# What the exercise asks
Each record should be retyped word for word.

# Source data
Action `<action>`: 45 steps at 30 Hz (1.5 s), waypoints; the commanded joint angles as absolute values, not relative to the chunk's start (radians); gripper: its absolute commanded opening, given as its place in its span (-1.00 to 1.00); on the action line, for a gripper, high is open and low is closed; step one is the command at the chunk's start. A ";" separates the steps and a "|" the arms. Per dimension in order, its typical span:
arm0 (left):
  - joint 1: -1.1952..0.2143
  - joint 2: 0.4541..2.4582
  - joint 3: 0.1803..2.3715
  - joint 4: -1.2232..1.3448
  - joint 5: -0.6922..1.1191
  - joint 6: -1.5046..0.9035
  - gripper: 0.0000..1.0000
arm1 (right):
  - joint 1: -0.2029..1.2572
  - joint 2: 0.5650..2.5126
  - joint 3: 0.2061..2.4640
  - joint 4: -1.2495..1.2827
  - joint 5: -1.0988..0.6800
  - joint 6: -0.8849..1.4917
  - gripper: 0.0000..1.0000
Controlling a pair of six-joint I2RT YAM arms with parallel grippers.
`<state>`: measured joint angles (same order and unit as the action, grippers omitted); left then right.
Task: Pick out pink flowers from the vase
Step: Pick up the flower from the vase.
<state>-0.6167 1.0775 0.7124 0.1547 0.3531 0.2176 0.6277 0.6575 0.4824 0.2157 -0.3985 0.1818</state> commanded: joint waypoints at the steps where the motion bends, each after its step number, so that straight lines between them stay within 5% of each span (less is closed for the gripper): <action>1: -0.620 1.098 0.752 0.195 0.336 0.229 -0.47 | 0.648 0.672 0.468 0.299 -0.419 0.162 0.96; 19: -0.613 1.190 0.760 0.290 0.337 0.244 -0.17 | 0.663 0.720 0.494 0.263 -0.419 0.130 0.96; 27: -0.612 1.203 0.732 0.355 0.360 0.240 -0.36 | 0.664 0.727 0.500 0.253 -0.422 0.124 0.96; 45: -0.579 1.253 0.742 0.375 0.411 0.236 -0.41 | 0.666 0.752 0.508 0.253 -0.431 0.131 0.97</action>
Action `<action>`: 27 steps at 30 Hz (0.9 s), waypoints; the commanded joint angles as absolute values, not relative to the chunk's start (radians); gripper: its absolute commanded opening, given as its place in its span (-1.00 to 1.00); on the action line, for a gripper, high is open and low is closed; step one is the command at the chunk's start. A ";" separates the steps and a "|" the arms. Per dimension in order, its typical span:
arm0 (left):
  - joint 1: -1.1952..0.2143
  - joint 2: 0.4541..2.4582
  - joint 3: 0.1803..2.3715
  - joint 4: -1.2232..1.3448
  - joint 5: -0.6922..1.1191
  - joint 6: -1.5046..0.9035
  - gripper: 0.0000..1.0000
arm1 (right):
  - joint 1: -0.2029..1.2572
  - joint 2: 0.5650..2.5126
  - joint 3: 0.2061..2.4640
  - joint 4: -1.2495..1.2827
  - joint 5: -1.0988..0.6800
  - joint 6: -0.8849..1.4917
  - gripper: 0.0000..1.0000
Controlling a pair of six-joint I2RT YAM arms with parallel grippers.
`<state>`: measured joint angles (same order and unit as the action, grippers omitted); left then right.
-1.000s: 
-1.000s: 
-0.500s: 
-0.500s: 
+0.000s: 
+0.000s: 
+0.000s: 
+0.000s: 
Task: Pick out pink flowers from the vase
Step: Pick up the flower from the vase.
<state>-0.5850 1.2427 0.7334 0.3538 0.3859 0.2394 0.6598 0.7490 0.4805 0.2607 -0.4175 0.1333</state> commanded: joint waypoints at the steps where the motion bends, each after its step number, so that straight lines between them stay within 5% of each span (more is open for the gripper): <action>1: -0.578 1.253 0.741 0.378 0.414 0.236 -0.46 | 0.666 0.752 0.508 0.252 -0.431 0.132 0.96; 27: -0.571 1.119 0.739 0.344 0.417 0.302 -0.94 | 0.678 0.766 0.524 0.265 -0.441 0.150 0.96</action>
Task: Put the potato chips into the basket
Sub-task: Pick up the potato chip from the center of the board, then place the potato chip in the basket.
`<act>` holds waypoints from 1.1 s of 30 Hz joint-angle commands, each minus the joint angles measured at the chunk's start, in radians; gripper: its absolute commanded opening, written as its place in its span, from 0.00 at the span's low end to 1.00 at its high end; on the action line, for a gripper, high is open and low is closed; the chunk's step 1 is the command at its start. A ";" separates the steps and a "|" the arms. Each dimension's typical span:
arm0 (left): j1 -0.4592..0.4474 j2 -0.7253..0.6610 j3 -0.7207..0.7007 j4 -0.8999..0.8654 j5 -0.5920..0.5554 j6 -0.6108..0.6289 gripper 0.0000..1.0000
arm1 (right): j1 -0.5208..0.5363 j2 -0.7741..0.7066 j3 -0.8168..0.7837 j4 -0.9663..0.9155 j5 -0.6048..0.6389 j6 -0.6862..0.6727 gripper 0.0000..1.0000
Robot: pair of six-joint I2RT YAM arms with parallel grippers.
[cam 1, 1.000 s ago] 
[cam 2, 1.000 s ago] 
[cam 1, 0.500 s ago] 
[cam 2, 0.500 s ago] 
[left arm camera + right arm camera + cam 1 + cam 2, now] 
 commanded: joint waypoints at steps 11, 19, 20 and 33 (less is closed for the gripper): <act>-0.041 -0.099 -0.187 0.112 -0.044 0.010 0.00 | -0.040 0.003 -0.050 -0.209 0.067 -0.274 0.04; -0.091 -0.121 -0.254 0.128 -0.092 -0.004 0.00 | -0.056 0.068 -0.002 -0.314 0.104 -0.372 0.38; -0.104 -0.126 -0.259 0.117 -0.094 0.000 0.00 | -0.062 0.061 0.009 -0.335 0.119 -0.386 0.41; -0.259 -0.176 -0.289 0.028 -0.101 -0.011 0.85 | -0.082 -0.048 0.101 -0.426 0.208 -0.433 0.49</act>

# Answer for the task
Action `<action>`: 45 steps at 30 Hz (1.5 s), waypoints; the commanded joint angles as absolute values, not relative to the chunk's start (radians); gripper: its absolute commanded opening, given as its place in its span (-1.00 to 1.00); on the action line, for a gripper, high is open and low is closed; step one is the command at the chunk's start. A ";" separates the steps and a "|" the arms. Per dimension in order, its typical span:
arm0 (left):
  - joint 1: -1.1952..0.2143
  - joint 2: 0.4541..2.4582
  - joint 3: 0.1803..2.3715
  - joint 4: -1.2232..1.3448
  - joint 5: -0.6922..1.1191
  - joint 6: -1.5046..0.9035
  - gripper: 0.0000..1.0000
arm1 (right):
  - joint 1: -0.2029..1.2572
  - joint 2: 0.5650..2.5126
  - joint 3: 0.2061..2.4640
  - joint 4: -1.2495..1.2827
  - joint 5: -1.0988..0.6800
  - joint 6: -0.8849..1.4917
  - gripper: 0.0000..1.0000
Controlling a pair of six-joint I2RT YAM arms with parallel grippers.
`<state>`: measured joint angles (same order and unit as the action, grippers omitted); left then right.
Task: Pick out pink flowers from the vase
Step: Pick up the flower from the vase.
<state>-0.6167 1.0775 0.7124 0.1547 0.3531 0.2176 0.6277 0.6575 0.4824 0.2157 -0.3985 0.1818</state> commanded: joint waypoints at the steps where the motion bends, each after its step number, so that straight lines between them stay within 5% of each span (less is closed for the gripper): <action>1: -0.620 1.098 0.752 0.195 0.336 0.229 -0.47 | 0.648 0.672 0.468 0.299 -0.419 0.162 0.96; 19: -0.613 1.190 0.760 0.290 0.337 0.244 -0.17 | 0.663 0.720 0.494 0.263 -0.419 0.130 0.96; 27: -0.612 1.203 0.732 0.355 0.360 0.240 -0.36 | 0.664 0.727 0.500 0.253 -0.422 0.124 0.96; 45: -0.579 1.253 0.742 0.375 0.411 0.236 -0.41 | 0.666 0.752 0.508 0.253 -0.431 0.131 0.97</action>
Action `<action>`: 27 steps at 30 Hz (0.9 s), waypoints; the commanded joint angles as absolute values, not relative to the chunk's start (radians); gripper: its absolute commanded opening, given as its place in its span (-1.00 to 1.00); on the action line, for a gripper, high is open and low is closed; step one is the command at the chunk's start. A ";" separates the steps and a "|" the arms. Per dimension in order, its typical span:
arm0 (left):
  - joint 1: -1.1952..0.2143
  - joint 2: 0.4541..2.4582
  - joint 3: 0.1803..2.3715
  - joint 4: -1.2232..1.3448
  - joint 5: -0.6922..1.1191
  - joint 6: -1.5046..0.9035
  - gripper: 0.0000..1.0000
arm1 (right):
  - joint 1: -0.2029..1.2572
  - joint 2: 0.5650..2.5126
  - joint 3: 0.2061..2.4640
  - joint 4: -1.2495..1.2827
  - joint 5: -1.0988..0.6800
  - joint 6: -0.8849..1.4917
  - gripper: 0.0000..1.0000
Controlling a pair of six-joint I2RT YAM arms with parallel grippers.
`<state>`: measured joint angles (same order and unit as the action, grippers omitted); left then right.
-1.000s: 
-1.000s: 
-0.500s: 
-0.500s: 
+0.000s: 
+0.000s: 
+0.000s: 
+0.000s: 
Task: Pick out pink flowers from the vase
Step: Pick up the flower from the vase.
<state>-0.5850 1.2427 0.7334 0.3538 0.3859 0.2394 0.6598 0.7490 0.4805 0.2607 -0.4175 0.1333</state> commanded: joint waypoints at the steps where the motion bends, each after its step number, so that straight lines between them stay within 5% of each span (more is open for the gripper): <action>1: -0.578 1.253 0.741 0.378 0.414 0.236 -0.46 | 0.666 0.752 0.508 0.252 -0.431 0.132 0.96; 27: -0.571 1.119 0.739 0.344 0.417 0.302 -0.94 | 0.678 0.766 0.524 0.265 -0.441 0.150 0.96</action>
Task: Put the potato chips into the basket
Sub-task: Pick up the potato chip from the center of the board, then place the potato chip in the basket.
`<act>` holds waypoints from 1.1 s of 30 Hz joint-angle commands, each minus the joint angles measured at the chunk's start, in radians; gripper: its absolute commanded opening, written as its place in its span, from 0.00 at the span's low end to 1.00 at its high end; on the action line, for a gripper, high is open and low is closed; the chunk's step 1 is the command at its start. A ";" separates the steps and a "|" the arms. Each dimension's typical span:
arm0 (left): j1 -0.4592..0.4474 j2 -0.7253..0.6610 j3 -0.7207..0.7007 j4 -0.8999..0.8654 j5 -0.5920..0.5554 j6 -0.6108..0.6289 gripper 0.0000..1.0000
arm1 (right): j1 -0.5208..0.5363 j2 -0.7741..0.7066 j3 -0.8168..0.7837 j4 -0.9663..0.9155 j5 -0.6048..0.6389 j6 -0.6862..0.6727 gripper 0.0000..1.0000
Robot: pair of six-joint I2RT YAM arms with parallel grippers.
[cam 1, 1.000 s ago] 
[cam 2, 1.000 s ago] 
[cam 1, 0.500 s ago] 
[cam 2, 0.500 s ago] 
[left arm camera + right arm camera + cam 1 + cam 2, now] 
 commanded: joint waypoints at steps 11, 19, 20 and 33 (less is closed for the gripper): <act>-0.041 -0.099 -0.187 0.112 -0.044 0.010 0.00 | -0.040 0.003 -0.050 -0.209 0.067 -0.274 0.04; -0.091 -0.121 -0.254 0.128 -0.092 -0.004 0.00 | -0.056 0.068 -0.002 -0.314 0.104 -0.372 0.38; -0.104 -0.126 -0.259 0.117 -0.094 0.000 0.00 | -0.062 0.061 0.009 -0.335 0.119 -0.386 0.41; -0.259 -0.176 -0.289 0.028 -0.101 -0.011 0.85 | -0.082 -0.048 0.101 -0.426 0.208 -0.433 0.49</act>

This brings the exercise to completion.